In re PersonalWeb Technologies — Federal Circuit Affirms Kessler Doctrine Bars Customer Suits After Manufacturer Dismissal

Case
In re PersonalWeb Technologies LLC
Court
U.S. Court of Appeals for the Federal Circuit
Date Decided
November 3, 2023
Docket No.
Nos. 21-1858, 21-1859, 21-1860
Judge(s)
Circuit Judge Reyna wrote for the majority; Judge Lourie joined; Judge Dyk dissented
Topics
Kessler Doctrine, Claim Preclusion, Res Judicata, Patent Preclusion, Attorneys’ Fees, Exceptional Case, Customer Suits, Stipulated Dismissal
Source
Mirrored from lexsummary.com

Background

PersonalWeb Technologies LLC held patents known as the “True Names” patents, which cover methods of using content-based identifiers to manage and distribute data. In 2011, PersonalWeb sued Amazon.com, Inc. and Amazon Web Services in the Eastern District of Texas for allegedly infringing these patents through Amazon’s S3 cloud storage service. After the district court issued a claim construction ruling that PersonalWeb viewed as unfavorable, PersonalWeb stipulated to a dismissal with prejudice of all its claims against Amazon in 2014.

Years later, PersonalWeb filed suits against more than 85 Amazon customers — companies using Amazon S3 — asserting the very same True Names patents. Amazon filed a declaratory judgment action asserting that PersonalWeb’s follow-on customer suits were barred by the Kessler doctrine, which prevents a patentee that has lost (or abandoned) a case against a manufacturer from turning around and suing the manufacturer’s customers for using the same product. The district court agreed, found the case exceptional, and awarded substantial attorneys’ fees. PersonalWeb appealed.

The Court’s Holding

The Federal Circuit majority affirmed. Under the Kessler doctrine — a form of preclusion unique to patent law that sits between traditional claim preclusion and issue preclusion — a patentee who is “unsuccessful” against a manufacturer cannot subsequently sue the manufacturer’s customers for using the manufacturer’s adjudicated or settled products. The majority held that PersonalWeb’s stipulated dismissal with prejudice of “all claims” against Amazon constituted the requisite prior unsuccessful assertion, triggering Kessler protection for Amazon’s customers using S3.

The majority rejected PersonalWeb’s argument that only a litigated merits determination — not a stipulated dismissal — can trigger the Kessler doctrine. The court reasoned that a dismissal with prejudice carries the same preclusive effect as a final judgment on the merits. Having chosen to walk away from its Amazon case rather than litigate to a ruling, PersonalWeb could not then reassert the same patents against the downstream customers whose liability depended on that same Amazon product. The exceptional case finding and fee award were affirmed as a reasonable exercise of the district court’s discretion.
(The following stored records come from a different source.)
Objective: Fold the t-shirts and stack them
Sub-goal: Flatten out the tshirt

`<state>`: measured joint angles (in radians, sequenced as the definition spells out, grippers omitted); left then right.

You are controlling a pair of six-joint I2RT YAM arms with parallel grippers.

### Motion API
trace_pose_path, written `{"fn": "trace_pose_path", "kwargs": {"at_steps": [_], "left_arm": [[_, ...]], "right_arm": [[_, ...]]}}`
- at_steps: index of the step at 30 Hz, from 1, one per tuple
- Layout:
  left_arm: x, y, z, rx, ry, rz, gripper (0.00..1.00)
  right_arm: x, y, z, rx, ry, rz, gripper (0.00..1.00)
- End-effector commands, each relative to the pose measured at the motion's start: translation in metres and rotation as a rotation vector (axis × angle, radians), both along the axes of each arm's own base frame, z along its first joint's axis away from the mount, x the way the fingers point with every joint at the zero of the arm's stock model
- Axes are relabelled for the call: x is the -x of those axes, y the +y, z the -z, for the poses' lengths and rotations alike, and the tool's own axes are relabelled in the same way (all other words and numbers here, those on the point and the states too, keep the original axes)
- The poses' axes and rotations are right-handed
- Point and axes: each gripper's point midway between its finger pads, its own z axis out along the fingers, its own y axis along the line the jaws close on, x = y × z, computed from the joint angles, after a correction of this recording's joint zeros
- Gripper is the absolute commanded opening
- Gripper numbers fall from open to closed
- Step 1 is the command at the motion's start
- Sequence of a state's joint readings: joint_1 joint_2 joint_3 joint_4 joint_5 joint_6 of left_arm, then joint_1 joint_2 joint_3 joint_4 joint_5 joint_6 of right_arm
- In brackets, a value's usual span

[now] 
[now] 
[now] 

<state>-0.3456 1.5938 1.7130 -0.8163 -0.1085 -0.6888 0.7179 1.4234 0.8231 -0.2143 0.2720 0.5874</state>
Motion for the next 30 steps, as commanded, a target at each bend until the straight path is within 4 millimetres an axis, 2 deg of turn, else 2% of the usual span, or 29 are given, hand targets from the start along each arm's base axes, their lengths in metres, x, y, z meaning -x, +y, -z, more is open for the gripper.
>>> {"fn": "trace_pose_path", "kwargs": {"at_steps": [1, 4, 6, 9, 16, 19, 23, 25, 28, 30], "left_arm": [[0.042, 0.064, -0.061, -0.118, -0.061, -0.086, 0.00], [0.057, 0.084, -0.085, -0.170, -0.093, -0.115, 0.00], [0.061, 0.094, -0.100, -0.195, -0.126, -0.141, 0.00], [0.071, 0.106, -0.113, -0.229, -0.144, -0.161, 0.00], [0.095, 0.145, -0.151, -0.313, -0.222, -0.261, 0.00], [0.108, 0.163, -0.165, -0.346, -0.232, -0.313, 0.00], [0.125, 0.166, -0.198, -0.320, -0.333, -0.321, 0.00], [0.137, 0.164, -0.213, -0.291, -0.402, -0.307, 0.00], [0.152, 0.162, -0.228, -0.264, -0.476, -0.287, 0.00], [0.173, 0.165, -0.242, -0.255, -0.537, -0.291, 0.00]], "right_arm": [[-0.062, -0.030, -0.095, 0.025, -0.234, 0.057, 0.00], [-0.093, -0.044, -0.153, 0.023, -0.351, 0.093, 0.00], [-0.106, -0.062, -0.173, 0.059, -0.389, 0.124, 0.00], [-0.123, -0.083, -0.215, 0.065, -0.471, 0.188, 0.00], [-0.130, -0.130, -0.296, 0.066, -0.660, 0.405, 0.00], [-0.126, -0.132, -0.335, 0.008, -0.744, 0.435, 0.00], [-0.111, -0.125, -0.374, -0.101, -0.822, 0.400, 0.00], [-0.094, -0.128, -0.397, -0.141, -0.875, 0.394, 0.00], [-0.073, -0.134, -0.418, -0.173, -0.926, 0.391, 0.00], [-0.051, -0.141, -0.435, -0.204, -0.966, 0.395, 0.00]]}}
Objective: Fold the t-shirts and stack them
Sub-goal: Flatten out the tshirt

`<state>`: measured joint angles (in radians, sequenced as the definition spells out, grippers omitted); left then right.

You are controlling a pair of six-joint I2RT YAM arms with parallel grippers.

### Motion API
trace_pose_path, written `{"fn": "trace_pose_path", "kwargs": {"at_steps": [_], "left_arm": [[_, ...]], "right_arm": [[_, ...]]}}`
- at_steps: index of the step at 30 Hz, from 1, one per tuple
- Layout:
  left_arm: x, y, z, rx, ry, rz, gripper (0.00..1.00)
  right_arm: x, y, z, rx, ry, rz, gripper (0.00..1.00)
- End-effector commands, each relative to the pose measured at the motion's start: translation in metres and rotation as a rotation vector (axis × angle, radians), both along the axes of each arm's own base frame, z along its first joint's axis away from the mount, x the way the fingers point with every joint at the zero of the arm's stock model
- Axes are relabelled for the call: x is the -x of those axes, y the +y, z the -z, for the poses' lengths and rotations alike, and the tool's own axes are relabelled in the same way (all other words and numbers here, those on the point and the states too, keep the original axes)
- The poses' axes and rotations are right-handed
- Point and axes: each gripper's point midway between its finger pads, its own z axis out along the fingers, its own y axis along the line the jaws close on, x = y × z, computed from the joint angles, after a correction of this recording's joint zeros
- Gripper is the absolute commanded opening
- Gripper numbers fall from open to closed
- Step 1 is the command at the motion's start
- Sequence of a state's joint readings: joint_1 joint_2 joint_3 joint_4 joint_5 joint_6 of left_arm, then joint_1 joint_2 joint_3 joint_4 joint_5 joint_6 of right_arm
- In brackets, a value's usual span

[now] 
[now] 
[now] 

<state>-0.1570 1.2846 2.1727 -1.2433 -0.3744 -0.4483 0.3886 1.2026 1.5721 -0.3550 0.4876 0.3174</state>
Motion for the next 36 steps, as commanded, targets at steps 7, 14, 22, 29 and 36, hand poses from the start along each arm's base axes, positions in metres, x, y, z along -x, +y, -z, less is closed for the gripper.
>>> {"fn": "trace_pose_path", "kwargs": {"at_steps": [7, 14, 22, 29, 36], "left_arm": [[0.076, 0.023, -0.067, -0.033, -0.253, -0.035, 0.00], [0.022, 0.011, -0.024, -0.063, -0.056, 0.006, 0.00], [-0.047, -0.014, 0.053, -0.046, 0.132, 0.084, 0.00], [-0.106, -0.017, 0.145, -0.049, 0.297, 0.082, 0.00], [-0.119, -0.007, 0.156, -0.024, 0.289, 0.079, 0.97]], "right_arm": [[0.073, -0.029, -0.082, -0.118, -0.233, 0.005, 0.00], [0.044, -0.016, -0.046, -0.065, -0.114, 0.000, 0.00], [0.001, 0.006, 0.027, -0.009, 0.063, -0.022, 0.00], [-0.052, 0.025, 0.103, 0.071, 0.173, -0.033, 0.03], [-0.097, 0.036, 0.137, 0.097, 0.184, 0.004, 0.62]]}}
Judge Dyk dissented. He argued that the law governing whether a stipulated dismissal triggers the Kessler doctrine was sufficiently unsettled — even the Solicitor General had filed an amicus brief in the Supreme Court siding with PersonalWeb — that PersonalWeb’s legal theory was not “objectively baseless” as required to support a fee award. Judge Dyk would have vacated the fees on that ground.

Key Takeaways

  • The Kessler doctrine bars a patentee from suing a manufacturer’s customers after the patentee stipulated to dismissal with prejudice of its case against the manufacturer — a voluntary exit from the first case is as preclusive as a litigated loss.
  • Patent assertion campaigns that target end-users or customers of a product, after failing or settling with the product maker, face serious Kessler doctrine risk.
  • A dismissed-with-prejudice case can support an exceptional case finding for attorneys’ fees in subsequent litigation that the doctrine forecloses, even if the legal theory was contested.
  • The dissent and Solicitor General amicus show the Kessler doctrine remains contested at its edges — particularly whether it should extend to voluntary dismissals versus litigated determinations.

Why It Matters

The Kessler doctrine has become a critical defense for technology platform providers and their customers. When companies like Amazon, Google, or Microsoft prevail in patent cases (or settle them), they increasingly rely on Kessler to shield downstream customers from the same patentee. This ruling confirms that even a strategic voluntary dismissal — taken to avoid an unfavorable claim construction — can lock a patentee out of the customer market for that product forever.

For patent assertion entities (PAEs) operating across large customer bases, the decision is a significant warning. The “sue the customers” strategy that has been a staple of PAE litigation is constrained when the PAE previously sued and abandoned a case against the manufacturer. The ruling also highlights the steep financial consequence of ignoring Kessler risk: PersonalWeb’s serial customer suits generated major attorneys’ fee liability. Companies considering broad assertion campaigns should map their prior litigation history carefully before targeting customers of a manufacturer they previously sued.